**Required work**
Restate the data exactly, with nothing altered.
Top of Material for this task
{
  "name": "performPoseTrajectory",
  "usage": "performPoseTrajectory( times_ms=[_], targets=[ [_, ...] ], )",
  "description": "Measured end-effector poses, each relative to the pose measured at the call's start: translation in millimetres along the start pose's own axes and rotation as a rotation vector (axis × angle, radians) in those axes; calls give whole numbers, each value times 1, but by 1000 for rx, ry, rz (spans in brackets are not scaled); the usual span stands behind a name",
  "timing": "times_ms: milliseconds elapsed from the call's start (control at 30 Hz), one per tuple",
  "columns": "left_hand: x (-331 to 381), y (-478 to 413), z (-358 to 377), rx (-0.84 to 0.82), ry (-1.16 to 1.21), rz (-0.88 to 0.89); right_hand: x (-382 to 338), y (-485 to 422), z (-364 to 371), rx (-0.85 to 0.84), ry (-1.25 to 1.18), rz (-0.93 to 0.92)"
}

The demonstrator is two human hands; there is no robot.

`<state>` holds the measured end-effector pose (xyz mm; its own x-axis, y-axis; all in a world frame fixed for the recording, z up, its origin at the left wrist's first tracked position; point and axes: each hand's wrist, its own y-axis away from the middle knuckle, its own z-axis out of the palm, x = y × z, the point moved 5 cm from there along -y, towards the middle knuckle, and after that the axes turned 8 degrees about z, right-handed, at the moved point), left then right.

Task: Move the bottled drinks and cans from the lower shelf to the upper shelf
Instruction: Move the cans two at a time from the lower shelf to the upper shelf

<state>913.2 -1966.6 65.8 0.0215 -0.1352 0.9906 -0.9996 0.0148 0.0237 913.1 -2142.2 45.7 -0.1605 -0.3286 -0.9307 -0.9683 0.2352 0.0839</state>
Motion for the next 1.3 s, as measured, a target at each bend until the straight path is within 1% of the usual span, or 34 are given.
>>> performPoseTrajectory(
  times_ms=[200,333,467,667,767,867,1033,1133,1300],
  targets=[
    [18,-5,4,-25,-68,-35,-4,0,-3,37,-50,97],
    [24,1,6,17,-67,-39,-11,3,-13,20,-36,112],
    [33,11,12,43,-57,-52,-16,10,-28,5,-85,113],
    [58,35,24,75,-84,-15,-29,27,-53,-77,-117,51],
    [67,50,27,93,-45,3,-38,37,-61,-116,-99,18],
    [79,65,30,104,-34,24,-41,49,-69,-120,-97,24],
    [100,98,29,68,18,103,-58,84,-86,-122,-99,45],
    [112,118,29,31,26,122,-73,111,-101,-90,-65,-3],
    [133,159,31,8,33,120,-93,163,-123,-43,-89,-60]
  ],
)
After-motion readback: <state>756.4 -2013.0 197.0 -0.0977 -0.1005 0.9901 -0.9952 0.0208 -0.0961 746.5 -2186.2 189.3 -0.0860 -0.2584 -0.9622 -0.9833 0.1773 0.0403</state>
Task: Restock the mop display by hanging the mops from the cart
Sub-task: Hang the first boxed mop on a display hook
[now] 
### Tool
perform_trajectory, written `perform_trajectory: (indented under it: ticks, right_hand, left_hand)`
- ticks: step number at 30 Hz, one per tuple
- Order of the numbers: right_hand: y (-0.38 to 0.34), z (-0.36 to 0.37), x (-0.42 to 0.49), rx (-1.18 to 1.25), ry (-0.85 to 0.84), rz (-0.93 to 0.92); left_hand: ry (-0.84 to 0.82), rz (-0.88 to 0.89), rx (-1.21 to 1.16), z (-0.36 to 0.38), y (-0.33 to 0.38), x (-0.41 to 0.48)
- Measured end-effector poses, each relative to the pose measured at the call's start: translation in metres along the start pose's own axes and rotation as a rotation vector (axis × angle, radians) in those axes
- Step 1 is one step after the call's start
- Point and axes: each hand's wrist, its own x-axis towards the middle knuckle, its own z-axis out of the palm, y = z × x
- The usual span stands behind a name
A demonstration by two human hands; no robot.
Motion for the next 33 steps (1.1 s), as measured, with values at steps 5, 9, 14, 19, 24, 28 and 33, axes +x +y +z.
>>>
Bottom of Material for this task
**Task solution**
{
  "name": "performPoseTrajectory",
  "usage": "performPoseTrajectory( times_ms=[_], targets=[ [_, ...] ], )",
  "description": "Measured end-effector poses, each relative to the pose measured at the call's start: translation in millimetres along the start pose's own axes and rotation as a rotation vector (axis × angle, radians) in those axes; calls give whole numbers, each value times 1, but by 1000 for rx, ry, rz (spans in brackets are not scaled); the usual span stands behind a name",
  "timing": "times_ms: milliseconds elapsed from the call's start (control at 30 Hz), one per tuple",
  "columns": "left_hand: x (-331 to 381), y (-478 to 413), z (-358 to 377), rx (-0.84 to 0.82), ry (-1.16 to 1.21), rz (-0.88 to 0.89); right_hand: x (-382 to 338), y (-485 to 422), z (-364 to 371), rx (-0.85 to 0.84), ry (-1.25 to 1.18), rz (-0.93 to 0.92)"
}

The demonstrator is two human hands; there is no robot.

`<state>` holds the measured end-effector pose (xyz mm; its own x-axis, y-axis; all in a world frame fixed for the recording, z up, its origin at the left wrist's first tracked position; point and axes: each hand's wrist, its own y-axis away from the middle knuckle, its own z-axis out of the palm, x = y × z, the point moved 5 cm from there along -y, towards the middle knuckle, and after that the axes turned 8 degrees about z, right-handed, at the moved point), left then right.

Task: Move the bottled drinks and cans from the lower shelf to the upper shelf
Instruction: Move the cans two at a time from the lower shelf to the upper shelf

<state>913.2 -1966.6 65.8 0.0215 -0.1352 0.9906 -0.9996 0.0148 0.0237 913.1 -2142.2 45.7 -0.1605 -0.3286 -0.9307 -0.9683 0.2352 0.0839</state>
Motion for the next 1.3 s, as measured, a target at each bend until the straight path is within 1% of the usual span, or 34 are given.
>>> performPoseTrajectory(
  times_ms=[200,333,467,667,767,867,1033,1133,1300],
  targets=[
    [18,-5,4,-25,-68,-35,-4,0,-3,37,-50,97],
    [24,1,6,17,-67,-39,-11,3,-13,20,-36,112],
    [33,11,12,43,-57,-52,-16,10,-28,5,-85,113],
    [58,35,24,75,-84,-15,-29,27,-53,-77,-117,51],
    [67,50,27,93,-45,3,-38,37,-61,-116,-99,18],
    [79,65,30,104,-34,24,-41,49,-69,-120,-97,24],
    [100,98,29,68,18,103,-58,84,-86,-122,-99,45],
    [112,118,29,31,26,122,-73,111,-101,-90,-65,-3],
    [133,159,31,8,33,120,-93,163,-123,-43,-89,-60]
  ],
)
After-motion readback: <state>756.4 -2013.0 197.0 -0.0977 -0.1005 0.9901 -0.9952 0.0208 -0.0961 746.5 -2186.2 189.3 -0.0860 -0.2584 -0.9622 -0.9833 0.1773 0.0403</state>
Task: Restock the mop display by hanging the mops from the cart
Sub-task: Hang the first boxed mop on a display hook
[now] 
### Tool
perform_trajectory, written `perform_trajectory: (indented under it: ticks, right_hand, left_hand)`
- ticks: step number at 30 Hz, one per tuple
- Order of the numbers: right_hand: y (-0.38 to 0.34), z (-0.36 to 0.37), x (-0.42 to 0.49), rx (-1.18 to 1.25), ry (-0.85 to 0.84), rz (-0.93 to 0.92); left_hand: ry (-0.84 to 0.82), rz (-0.88 to 0.89), rx (-1.21 to 1.16), z (-0.36 to 0.38), y (-0.33 to 0.38), x (-0.41 to 0.48)
- Measured end-effector poses, each relative to the pose measured at the call's start: translation in metres along the start pose's own axes and rotation as a rotation vector (axis × angle, radians) in those axes
- Step 1 is one step after the call's start
- Point and axes: each hand's wrist, its own x-axis towards the middle knuckle, its own z-axis out of the palm, y = z × x
- The usual span stands behind a name
A demonstration by two human hands; no robot.
Motion for the next 33 steps (1.1 s), as measured, with values at steps 5, 9, 14, 19, 24, 28 and 33, axes +x +y +z.
>>>

Nothing further remains in this exercise.